> [Work to complete]: The lines to repeat are those below from the one containing "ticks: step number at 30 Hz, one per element" down to the one containing "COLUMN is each", both included; reproduce them exactly and nothing else.

(Items listed in a dataset)

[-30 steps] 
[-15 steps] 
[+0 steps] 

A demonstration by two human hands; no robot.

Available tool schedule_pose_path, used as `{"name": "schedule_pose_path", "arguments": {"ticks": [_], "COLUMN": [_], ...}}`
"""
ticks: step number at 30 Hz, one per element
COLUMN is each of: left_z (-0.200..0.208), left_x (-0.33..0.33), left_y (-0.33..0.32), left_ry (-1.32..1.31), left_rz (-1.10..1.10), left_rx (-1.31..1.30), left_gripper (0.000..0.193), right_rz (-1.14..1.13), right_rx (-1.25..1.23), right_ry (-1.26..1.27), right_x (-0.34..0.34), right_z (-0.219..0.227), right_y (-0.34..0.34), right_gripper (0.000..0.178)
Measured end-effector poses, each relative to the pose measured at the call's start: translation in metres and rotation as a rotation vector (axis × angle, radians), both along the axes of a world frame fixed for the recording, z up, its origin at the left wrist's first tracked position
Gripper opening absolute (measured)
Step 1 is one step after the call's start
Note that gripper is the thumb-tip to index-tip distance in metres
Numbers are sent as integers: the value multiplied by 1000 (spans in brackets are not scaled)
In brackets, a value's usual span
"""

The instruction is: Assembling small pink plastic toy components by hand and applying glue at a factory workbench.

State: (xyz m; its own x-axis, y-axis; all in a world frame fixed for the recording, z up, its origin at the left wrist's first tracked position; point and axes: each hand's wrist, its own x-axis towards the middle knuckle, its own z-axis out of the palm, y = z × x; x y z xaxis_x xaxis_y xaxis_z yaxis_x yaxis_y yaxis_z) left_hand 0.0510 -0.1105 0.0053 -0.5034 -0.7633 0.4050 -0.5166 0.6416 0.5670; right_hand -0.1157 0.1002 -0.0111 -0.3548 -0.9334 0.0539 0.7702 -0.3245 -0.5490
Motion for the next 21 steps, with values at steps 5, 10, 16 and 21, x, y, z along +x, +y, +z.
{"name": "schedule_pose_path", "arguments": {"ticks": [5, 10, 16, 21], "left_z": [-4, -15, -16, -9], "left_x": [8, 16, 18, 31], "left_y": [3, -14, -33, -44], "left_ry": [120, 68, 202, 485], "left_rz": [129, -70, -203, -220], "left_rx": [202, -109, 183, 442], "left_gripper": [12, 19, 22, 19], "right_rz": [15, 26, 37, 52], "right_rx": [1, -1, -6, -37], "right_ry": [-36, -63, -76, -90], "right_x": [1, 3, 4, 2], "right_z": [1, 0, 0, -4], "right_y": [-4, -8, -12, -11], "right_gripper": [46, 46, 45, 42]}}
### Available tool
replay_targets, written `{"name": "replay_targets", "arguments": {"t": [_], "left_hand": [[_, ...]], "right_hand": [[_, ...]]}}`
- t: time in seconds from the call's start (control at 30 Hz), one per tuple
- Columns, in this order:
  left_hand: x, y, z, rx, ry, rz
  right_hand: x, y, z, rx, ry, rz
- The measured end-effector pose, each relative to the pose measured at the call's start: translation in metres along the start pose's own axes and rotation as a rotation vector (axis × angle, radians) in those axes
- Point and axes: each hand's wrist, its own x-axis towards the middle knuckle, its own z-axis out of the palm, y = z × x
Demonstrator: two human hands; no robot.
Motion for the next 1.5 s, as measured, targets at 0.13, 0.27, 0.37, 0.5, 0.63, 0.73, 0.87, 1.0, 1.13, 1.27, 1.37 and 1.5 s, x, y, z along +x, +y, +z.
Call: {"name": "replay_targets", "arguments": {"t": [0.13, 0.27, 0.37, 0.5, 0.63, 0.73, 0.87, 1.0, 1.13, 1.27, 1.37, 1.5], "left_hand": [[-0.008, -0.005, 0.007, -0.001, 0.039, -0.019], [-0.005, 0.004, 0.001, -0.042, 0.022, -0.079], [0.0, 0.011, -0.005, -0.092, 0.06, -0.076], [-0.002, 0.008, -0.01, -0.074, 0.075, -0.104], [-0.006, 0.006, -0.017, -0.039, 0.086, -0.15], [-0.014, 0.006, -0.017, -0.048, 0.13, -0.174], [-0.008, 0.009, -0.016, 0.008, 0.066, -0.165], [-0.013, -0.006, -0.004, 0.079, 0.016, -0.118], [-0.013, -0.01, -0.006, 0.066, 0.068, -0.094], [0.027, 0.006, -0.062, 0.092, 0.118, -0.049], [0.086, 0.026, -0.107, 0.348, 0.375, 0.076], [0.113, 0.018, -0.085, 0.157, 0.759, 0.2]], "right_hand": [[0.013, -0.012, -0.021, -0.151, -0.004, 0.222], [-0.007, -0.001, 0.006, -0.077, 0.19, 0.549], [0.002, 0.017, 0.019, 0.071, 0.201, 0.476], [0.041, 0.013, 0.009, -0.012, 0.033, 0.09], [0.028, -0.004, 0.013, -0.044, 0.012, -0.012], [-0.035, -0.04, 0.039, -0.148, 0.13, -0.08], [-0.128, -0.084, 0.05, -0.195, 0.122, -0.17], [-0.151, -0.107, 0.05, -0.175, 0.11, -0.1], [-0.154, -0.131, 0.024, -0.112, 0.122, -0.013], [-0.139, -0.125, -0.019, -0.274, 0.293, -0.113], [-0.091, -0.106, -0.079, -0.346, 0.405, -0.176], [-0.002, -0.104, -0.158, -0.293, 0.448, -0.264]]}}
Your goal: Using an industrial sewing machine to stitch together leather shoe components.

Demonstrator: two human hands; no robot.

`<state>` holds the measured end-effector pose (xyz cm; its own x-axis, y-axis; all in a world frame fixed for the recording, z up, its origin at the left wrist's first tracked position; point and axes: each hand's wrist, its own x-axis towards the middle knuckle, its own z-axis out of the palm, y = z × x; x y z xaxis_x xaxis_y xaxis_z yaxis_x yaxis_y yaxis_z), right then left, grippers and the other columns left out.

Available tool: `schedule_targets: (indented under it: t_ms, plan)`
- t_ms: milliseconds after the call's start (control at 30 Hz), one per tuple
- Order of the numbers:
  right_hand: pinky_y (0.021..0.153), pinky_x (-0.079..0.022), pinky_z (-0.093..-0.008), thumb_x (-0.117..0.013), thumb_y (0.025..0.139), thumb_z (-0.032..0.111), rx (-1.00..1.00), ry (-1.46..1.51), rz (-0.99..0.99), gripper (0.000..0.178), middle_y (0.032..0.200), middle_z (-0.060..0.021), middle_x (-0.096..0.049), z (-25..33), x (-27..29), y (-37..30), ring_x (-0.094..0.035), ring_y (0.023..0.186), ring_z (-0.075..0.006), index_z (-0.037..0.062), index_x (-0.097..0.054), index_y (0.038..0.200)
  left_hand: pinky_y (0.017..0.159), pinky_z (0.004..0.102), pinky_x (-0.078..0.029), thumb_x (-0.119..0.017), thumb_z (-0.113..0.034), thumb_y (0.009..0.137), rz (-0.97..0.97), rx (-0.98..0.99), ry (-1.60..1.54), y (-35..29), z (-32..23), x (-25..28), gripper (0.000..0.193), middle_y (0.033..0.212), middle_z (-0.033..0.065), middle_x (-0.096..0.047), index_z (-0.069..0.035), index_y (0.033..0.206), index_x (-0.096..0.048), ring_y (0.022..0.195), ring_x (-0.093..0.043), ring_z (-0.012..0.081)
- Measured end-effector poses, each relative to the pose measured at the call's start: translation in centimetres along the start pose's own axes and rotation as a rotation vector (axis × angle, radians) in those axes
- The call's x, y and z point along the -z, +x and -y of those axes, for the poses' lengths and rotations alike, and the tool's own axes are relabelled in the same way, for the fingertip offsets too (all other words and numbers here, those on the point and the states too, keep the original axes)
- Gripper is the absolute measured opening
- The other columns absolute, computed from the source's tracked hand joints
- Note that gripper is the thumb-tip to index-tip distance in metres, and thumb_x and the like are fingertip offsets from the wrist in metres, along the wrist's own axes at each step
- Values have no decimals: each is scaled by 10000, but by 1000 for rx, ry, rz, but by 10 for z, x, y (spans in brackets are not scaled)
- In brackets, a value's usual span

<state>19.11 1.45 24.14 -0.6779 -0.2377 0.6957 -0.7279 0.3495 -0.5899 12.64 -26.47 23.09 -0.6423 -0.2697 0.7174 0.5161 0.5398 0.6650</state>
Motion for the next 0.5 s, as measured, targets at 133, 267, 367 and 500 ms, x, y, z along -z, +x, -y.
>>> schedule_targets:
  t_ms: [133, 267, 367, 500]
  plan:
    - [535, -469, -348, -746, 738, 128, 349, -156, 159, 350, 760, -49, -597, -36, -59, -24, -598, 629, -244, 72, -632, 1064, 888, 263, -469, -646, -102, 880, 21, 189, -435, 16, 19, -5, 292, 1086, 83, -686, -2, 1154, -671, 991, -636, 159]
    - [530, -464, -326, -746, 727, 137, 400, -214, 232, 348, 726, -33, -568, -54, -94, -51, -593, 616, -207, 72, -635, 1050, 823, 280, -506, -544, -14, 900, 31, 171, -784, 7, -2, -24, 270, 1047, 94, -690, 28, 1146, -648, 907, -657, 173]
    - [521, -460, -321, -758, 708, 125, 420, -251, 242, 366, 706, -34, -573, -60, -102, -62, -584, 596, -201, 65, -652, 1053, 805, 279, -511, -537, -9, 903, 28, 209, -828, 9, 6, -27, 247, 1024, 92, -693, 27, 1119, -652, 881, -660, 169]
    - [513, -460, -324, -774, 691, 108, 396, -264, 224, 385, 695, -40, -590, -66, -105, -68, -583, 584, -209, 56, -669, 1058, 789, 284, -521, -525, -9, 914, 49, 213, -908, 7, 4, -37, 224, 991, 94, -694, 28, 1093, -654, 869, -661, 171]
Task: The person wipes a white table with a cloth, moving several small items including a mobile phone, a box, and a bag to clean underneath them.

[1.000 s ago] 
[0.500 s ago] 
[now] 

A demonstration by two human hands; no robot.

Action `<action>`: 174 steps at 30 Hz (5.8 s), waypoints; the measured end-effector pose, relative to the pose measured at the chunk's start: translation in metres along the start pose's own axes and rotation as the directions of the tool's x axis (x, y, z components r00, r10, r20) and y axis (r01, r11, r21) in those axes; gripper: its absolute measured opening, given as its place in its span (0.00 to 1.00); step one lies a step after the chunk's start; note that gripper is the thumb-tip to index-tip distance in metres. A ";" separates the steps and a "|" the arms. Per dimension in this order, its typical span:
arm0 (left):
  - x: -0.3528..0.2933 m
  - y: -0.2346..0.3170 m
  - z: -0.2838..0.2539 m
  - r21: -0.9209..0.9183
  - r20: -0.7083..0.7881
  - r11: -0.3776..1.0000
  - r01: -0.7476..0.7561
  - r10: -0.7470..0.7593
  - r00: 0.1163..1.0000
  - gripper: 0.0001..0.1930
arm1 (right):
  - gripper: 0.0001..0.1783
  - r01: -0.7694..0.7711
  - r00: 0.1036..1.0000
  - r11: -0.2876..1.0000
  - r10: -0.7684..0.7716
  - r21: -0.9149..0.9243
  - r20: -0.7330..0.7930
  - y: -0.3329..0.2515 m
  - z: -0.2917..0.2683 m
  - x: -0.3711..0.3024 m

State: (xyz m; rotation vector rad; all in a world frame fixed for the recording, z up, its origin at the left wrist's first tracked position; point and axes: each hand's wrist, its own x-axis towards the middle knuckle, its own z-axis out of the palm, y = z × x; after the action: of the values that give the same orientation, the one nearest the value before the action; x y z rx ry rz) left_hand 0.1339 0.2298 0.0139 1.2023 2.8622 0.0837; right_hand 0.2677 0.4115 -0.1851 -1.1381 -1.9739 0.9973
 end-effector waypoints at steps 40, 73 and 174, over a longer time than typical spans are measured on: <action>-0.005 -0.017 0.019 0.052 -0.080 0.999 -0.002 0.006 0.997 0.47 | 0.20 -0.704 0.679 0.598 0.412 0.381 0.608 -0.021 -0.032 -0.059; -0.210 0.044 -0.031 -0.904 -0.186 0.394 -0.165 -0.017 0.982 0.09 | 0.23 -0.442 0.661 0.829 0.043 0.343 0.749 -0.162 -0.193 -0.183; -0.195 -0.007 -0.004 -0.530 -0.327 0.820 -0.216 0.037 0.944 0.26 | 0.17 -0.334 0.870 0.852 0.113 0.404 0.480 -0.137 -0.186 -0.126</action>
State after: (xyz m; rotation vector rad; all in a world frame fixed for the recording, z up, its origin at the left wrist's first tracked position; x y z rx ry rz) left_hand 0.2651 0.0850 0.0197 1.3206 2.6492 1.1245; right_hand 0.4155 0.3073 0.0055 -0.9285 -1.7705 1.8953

> [Written solution]:
ticks: step number at 30 Hz, one per element
COLUMN is each of: left_z (-0.200..0.208), left_x (-0.33..0.33), left_y (-0.33..0.32), left_ry (-1.32..1.31), left_rz (-1.10..1.10), left_rx (-1.31..1.30), left_gripper (0.000..0.193), right_rz (-1.14..1.13), right_rx (-1.25..1.23), right_ry (-1.26..1.27), right_x (-0.34..0.34), right_z (-0.219..0.227), right_y (-0.34..0.34), right_gripper (0.000..0.178)

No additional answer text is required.